Your task:
Tally the lines of the data that include the word "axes". Only the number is to be returned.

══ Available data

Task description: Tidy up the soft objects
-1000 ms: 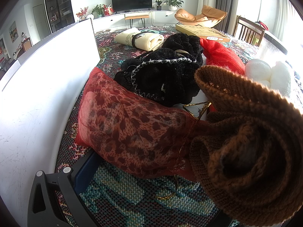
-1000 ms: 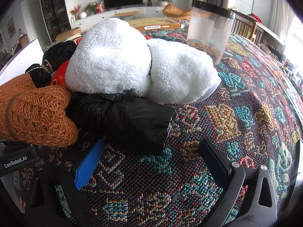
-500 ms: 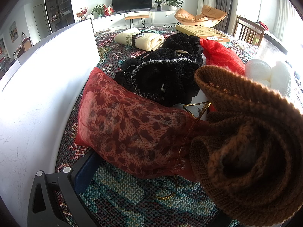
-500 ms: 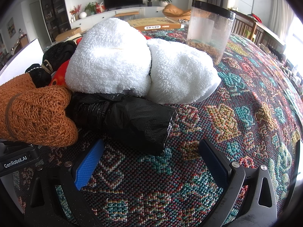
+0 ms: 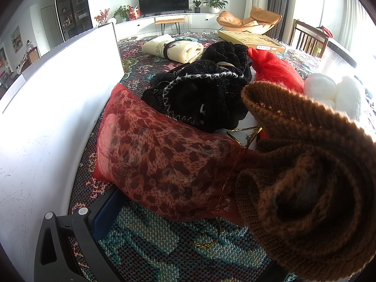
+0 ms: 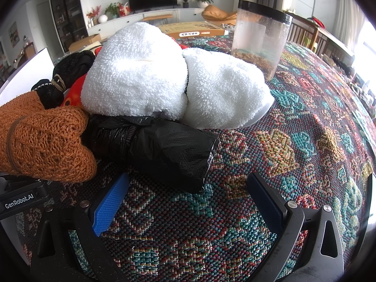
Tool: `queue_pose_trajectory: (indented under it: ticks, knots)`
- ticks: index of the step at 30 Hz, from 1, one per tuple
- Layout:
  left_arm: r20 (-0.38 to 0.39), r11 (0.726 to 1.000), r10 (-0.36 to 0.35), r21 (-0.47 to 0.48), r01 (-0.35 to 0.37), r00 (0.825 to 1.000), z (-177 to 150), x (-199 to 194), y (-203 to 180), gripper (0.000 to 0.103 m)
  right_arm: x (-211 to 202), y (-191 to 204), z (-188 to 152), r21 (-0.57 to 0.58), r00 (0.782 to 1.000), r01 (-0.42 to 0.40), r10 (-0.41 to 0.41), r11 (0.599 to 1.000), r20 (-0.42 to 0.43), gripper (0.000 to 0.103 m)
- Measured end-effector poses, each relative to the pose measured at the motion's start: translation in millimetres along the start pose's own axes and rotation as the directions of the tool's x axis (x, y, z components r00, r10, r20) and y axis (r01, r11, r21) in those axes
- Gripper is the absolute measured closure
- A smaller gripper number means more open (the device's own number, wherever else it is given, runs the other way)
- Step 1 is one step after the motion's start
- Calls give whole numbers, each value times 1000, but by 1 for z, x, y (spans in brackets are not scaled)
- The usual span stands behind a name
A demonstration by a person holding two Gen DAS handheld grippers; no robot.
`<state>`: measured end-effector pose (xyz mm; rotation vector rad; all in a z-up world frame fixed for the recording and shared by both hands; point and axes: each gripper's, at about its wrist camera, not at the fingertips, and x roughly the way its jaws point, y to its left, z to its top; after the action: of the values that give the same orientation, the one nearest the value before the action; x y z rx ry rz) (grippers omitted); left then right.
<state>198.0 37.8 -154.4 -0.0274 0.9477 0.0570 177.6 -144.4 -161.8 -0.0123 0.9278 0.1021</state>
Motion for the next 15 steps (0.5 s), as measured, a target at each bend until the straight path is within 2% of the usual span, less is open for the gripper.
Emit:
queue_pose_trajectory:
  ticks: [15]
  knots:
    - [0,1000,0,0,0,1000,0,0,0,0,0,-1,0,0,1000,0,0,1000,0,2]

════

Solution below:
2